Many people with advanced kidney cancer can avoid surgery to remove the kidney (nephrectomy), without compromising survival, according to a randomized phase III clinical trial.
Till date, nephrectomy has been considered the standard of care for patients with kidney cancer who have metastatic disease. Kidney cancer accounts for 5% of all cancers in men and 3% of all cancers in women, and approximately 15% of these are metastatic at diagnosis.
Arnaud Mejean and his associates conducted a study to assess the role of nephrectomy in patients with metastatic renal-cell carcinoma who were receiving targeted therapies.

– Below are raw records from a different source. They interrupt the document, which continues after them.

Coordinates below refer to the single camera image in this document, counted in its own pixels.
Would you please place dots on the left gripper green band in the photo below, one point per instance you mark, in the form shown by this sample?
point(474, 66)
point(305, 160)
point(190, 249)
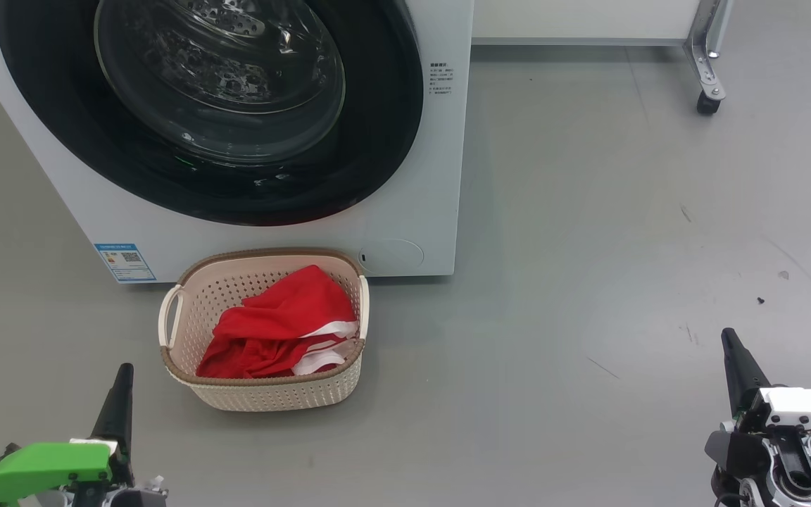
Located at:
point(46, 472)

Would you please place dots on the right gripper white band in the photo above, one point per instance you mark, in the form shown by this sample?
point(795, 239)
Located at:
point(807, 408)

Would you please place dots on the red and white garment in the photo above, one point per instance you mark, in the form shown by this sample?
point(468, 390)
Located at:
point(272, 324)

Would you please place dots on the grey washing machine door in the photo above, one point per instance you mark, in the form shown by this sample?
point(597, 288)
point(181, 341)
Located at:
point(384, 127)

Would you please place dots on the cream perforated laundry basket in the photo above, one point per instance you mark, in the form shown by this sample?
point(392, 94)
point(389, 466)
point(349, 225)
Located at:
point(250, 394)

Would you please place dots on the white front-load washing machine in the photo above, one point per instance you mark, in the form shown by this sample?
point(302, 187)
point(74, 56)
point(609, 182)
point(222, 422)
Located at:
point(412, 211)

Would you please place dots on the stainless steel washing machine drum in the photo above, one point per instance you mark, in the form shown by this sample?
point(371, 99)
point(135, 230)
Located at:
point(222, 70)

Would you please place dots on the blue energy label sticker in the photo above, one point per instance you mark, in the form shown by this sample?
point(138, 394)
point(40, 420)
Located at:
point(124, 262)

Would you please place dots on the black caster wheel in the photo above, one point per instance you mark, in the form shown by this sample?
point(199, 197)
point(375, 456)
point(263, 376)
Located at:
point(708, 104)

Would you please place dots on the grey metal panel leg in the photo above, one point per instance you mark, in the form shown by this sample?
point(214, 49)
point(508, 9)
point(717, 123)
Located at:
point(705, 70)

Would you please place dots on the round drain filter cover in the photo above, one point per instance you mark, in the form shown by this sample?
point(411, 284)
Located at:
point(395, 257)

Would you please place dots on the white partition panel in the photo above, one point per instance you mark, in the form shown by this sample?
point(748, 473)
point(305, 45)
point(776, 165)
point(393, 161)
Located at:
point(574, 17)

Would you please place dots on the black text notice sticker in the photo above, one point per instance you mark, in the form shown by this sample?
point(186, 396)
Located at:
point(442, 79)

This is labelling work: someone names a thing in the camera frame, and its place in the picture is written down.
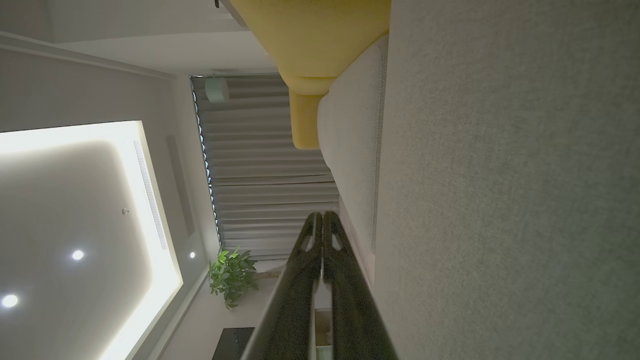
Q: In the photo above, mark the yellow sofa backrest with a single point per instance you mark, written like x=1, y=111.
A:
x=310, y=40

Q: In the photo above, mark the grey pleated curtain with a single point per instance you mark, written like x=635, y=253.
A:
x=260, y=165

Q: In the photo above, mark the round white wall device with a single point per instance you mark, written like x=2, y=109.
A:
x=216, y=90

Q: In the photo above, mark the grey sofa seat cushion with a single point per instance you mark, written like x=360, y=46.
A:
x=350, y=150

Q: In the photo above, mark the black wall television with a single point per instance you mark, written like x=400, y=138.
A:
x=232, y=345

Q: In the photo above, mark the green potted plant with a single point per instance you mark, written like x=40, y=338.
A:
x=230, y=275

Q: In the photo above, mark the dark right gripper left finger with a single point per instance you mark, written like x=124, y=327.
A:
x=292, y=310

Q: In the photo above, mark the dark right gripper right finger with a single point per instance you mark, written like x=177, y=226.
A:
x=350, y=310

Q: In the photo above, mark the large grey sofa ottoman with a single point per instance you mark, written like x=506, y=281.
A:
x=500, y=200

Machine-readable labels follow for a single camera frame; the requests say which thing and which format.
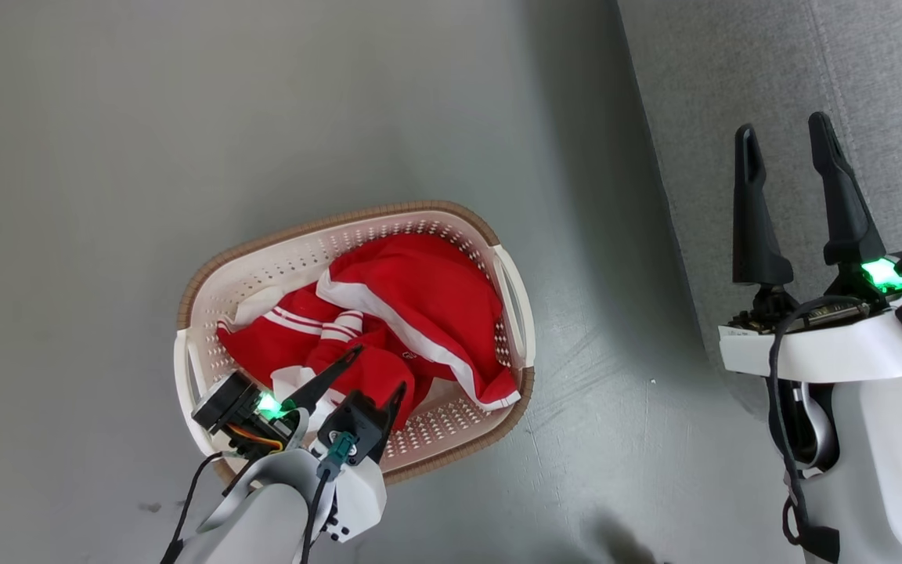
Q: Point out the red garment with white band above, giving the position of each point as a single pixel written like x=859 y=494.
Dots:
x=420 y=290

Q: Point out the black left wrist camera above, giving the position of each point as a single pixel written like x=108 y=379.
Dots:
x=224 y=401

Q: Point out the grey fabric sofa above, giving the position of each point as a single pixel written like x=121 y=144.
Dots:
x=733 y=78

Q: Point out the cream laundry basket brown rim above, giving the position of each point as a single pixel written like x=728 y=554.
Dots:
x=451 y=423

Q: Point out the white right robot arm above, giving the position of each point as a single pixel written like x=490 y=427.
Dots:
x=889 y=470

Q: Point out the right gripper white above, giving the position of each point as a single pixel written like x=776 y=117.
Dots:
x=827 y=352

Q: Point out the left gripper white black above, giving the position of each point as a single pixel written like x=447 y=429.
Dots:
x=353 y=427

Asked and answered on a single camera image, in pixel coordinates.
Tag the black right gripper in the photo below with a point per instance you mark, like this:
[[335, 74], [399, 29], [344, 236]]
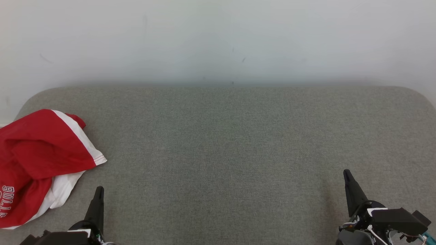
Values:
[[369, 206]]

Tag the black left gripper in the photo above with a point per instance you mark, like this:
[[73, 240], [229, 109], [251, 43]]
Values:
[[87, 227]]

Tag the red and white basketball jersey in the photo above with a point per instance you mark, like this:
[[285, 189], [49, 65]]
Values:
[[64, 187]]

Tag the red shorts with white stripe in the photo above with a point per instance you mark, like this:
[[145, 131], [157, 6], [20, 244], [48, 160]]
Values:
[[41, 143]]

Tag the grey fabric sofa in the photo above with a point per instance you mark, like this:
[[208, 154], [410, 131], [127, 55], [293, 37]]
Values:
[[224, 153]]

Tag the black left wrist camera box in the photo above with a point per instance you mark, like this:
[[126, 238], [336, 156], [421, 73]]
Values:
[[58, 238]]

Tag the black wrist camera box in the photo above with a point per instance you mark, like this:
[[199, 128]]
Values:
[[398, 219], [58, 238]]

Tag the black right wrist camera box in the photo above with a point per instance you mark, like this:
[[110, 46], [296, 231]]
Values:
[[398, 219]]

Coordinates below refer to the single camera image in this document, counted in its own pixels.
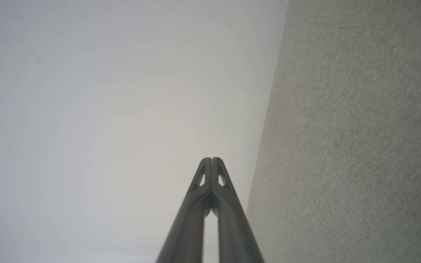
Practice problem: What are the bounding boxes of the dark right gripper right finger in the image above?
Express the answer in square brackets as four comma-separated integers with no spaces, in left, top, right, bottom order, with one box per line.
[212,157,265,263]

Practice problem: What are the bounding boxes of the grey fabric sofa cushion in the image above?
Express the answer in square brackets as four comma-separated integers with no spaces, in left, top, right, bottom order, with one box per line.
[246,0,421,263]

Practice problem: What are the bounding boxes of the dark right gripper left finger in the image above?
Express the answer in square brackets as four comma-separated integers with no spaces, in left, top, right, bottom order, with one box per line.
[155,157,212,263]

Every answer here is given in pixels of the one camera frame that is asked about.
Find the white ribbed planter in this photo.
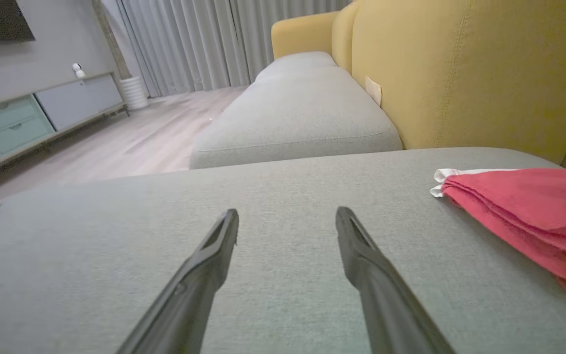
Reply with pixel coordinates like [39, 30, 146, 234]
[118, 75, 149, 111]

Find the grey pleated curtain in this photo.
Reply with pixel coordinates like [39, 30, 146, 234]
[101, 0, 355, 98]

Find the plain red garment white trim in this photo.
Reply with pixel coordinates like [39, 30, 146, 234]
[429, 167, 566, 297]

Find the grey and green TV cabinet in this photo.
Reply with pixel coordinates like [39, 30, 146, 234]
[0, 71, 130, 180]

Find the long grey sofa seat cushion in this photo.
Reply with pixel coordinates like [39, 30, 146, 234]
[190, 65, 404, 170]

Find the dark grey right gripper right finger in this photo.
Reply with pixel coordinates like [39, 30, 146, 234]
[335, 206, 456, 354]

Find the cream sofa label tag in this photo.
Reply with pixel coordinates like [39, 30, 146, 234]
[365, 75, 383, 107]

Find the yellow sofa armrest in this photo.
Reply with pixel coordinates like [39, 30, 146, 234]
[271, 11, 340, 60]

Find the large grey sofa chaise cushion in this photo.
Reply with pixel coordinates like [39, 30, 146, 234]
[0, 147, 566, 354]

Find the narrow yellow sofa backrest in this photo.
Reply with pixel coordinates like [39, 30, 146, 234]
[331, 0, 362, 74]

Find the short grey sofa seat cushion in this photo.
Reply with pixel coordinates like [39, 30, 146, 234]
[255, 51, 338, 83]

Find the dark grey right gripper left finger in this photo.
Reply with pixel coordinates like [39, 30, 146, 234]
[116, 208, 240, 354]

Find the wide yellow sofa backrest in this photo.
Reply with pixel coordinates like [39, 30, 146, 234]
[351, 0, 566, 165]

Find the brown plant trunk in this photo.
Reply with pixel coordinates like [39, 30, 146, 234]
[91, 0, 132, 80]

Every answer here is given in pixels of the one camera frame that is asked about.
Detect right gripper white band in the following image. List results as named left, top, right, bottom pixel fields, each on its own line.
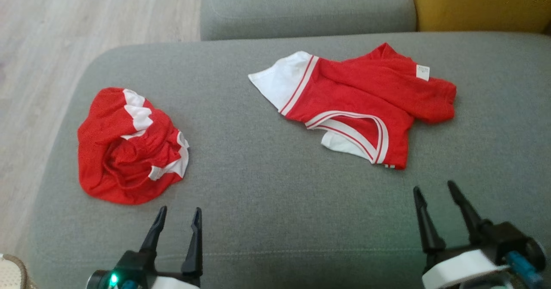
left=413, top=180, right=509, bottom=289

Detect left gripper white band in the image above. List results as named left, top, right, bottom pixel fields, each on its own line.
left=139, top=206, right=203, bottom=289

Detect red shorts with white stripes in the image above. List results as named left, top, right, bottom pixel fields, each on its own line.
left=77, top=87, right=190, bottom=205

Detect red jersey with white trim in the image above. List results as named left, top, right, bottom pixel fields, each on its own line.
left=248, top=43, right=457, bottom=170

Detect grey sofa seat cushion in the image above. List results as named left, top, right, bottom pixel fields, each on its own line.
left=28, top=31, right=551, bottom=289

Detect beige woven rug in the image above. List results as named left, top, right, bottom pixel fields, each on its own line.
left=0, top=254, right=30, bottom=289

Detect yellow pillow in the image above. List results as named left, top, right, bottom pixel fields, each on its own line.
left=407, top=0, right=551, bottom=34

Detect grey sofa back cushion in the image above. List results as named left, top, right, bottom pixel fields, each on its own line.
left=200, top=0, right=417, bottom=41

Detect blue right camera connector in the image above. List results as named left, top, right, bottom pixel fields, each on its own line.
left=506, top=250, right=544, bottom=289

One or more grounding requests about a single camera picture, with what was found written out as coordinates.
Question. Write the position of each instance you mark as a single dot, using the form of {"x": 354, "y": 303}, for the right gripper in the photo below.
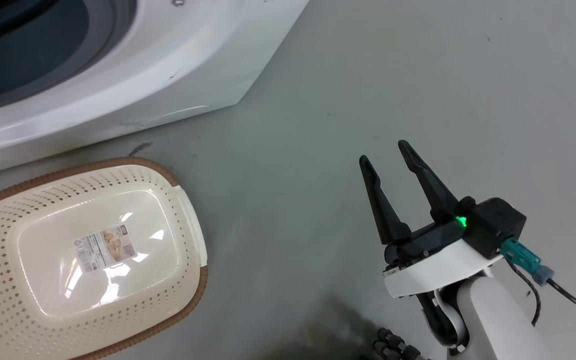
{"x": 433, "y": 267}

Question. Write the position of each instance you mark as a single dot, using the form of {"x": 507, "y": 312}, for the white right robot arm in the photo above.
{"x": 498, "y": 320}

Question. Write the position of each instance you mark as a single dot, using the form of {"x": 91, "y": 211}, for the white washing machine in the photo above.
{"x": 178, "y": 75}

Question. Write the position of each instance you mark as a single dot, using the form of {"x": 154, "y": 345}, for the cream perforated laundry basket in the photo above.
{"x": 13, "y": 220}

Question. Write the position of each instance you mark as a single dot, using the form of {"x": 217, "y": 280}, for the silver washer screw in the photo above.
{"x": 178, "y": 2}

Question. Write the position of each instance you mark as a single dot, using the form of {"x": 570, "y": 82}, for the paper label sticker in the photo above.
{"x": 104, "y": 248}

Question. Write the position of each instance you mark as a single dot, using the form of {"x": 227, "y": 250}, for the grey washer door gasket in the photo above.
{"x": 110, "y": 35}

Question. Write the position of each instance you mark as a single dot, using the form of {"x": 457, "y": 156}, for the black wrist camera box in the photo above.
{"x": 495, "y": 225}

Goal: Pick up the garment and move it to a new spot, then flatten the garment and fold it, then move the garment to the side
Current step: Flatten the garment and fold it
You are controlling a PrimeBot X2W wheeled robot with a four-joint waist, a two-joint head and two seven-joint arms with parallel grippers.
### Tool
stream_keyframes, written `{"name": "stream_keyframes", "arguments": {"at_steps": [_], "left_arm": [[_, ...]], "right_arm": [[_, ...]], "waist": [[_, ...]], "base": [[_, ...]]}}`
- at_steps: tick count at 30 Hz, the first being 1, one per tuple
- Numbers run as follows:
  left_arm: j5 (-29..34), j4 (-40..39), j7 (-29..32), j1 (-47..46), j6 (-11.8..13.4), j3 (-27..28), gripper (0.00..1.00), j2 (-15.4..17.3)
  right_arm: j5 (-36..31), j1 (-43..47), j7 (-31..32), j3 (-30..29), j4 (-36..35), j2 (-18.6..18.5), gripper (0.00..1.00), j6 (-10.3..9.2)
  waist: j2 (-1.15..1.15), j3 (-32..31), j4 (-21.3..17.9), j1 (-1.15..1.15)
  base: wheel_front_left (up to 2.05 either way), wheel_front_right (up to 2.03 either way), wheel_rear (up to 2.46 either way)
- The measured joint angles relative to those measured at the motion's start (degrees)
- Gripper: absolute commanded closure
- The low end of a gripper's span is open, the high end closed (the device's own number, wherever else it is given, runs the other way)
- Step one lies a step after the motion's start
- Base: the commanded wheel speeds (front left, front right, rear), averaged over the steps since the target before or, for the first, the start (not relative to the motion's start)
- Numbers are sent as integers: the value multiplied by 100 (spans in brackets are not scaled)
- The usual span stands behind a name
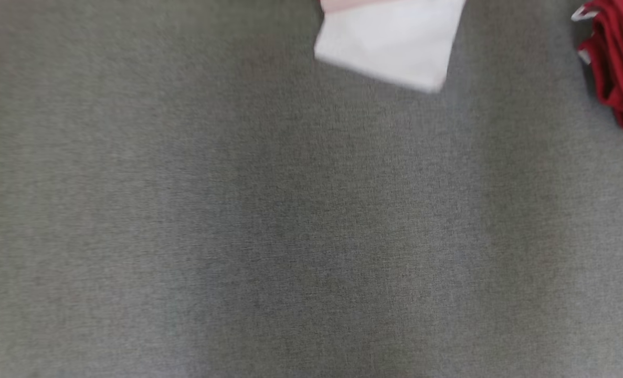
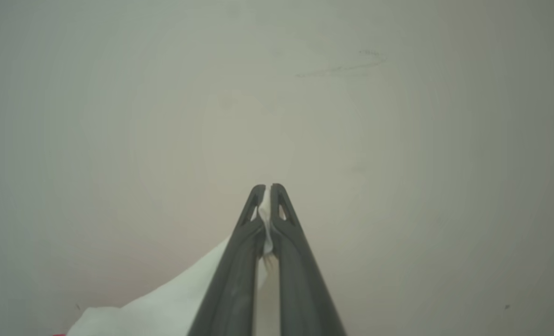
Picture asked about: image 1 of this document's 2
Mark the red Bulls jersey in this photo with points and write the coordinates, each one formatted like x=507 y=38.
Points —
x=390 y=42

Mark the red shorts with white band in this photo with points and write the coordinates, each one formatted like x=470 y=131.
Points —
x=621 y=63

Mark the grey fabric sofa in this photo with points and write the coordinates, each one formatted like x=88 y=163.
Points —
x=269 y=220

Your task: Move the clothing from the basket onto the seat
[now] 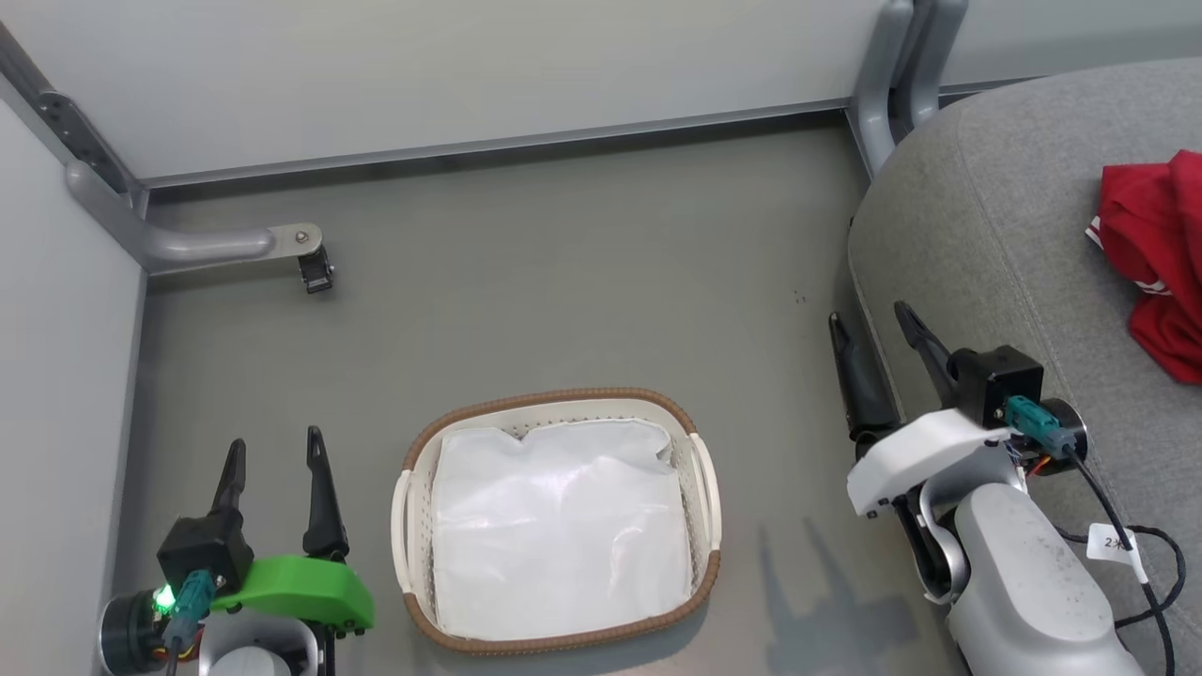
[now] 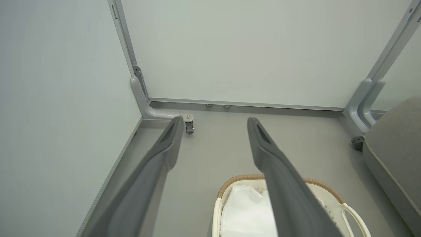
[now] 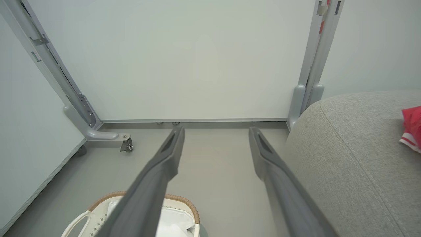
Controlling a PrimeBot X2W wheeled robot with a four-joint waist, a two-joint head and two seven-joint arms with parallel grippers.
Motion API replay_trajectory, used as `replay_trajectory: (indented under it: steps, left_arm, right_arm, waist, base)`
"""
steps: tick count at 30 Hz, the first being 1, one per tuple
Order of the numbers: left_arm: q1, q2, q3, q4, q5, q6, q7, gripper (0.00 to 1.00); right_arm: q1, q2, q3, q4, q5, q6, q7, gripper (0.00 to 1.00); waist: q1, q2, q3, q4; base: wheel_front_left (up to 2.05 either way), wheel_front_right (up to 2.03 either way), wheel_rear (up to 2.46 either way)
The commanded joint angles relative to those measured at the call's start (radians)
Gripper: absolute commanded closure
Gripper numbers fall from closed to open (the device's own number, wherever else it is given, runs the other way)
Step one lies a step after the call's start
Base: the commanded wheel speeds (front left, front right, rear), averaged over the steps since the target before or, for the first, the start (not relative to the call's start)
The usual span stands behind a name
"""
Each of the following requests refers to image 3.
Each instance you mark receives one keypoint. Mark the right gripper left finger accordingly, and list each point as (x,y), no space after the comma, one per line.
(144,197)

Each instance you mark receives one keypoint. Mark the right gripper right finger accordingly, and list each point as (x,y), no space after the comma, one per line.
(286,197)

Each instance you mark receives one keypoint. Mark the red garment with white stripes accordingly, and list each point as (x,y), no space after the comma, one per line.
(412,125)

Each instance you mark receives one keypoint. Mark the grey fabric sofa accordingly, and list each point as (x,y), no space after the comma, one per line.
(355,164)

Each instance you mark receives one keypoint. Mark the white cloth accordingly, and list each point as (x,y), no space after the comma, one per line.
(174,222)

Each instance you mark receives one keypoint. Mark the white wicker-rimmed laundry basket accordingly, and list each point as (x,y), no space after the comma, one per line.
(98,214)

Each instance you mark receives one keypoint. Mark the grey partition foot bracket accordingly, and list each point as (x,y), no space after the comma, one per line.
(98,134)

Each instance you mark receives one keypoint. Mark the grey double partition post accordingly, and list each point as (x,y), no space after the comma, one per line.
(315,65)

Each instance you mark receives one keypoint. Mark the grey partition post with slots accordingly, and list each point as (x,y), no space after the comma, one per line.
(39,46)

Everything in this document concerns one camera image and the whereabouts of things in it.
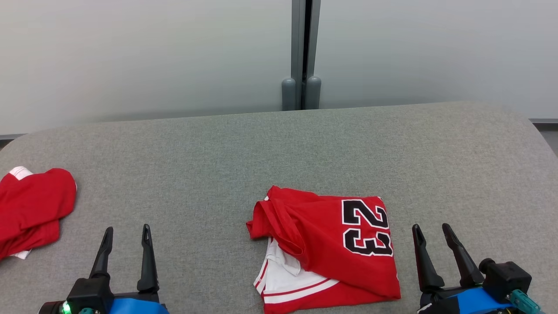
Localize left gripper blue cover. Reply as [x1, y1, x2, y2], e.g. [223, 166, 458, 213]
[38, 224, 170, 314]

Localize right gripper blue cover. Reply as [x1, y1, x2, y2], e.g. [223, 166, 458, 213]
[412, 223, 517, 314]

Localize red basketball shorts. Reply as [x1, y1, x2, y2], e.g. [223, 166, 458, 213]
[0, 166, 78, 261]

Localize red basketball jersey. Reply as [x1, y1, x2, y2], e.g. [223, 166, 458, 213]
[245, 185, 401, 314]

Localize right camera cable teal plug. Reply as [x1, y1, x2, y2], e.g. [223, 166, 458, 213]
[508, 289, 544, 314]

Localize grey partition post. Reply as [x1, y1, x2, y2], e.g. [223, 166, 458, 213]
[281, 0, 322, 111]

The Carmena trial enrolled 450 patients with synchronous metastatic renal cell carcinoma (mRCC), meaning that metastases were already present when kidney cancer was first diagnosed. An estimated 40,000 to 50,000 people each year are diagnosed with this type of cancer.
The patients were randomly assigned to receive surgery followed by sunitinib or sunitinib alone. In the surgery group, patients started sunitinib 4-6 weeks after surgery to allow time for recovery from surgery.
The study found that sunitinib alone was as effective as the combination of surgery and the drug. People taking sunitinib alone lived for 18 months after treatment on average, while those who had surgery plus sunitinib lived for an average of 14 months.
The study concluded that sunitinib alone was not inferior to nephrectomy followed by sunitinib in patients with metastatic renal-cell carcinoma who were classified as having intermediate-risk or poor-risk disease.
A potential limitation of this trial is that enrolled patients were appropriate candidates for nephrectomy in the opinion of the treating urologist, therefore, the results are not generally applicable to patients with a poor performance status, minimal primary tumor burden, and high volumes of metastatic disease, because these patients are not generally recommended to undergo nephrectomy.
Sunitinib inhibits cellular signaling by targeting multiple receptor tyrosine kinases (RTKs). These include all receptors for platelet-derived growth factor (PDGF-Rs) and vascular endothelial growth factor receptors (VEGFRs), which play a role in both tumor angiogenesis and tumor cell proliferation.
The study was published in the journal NEJM.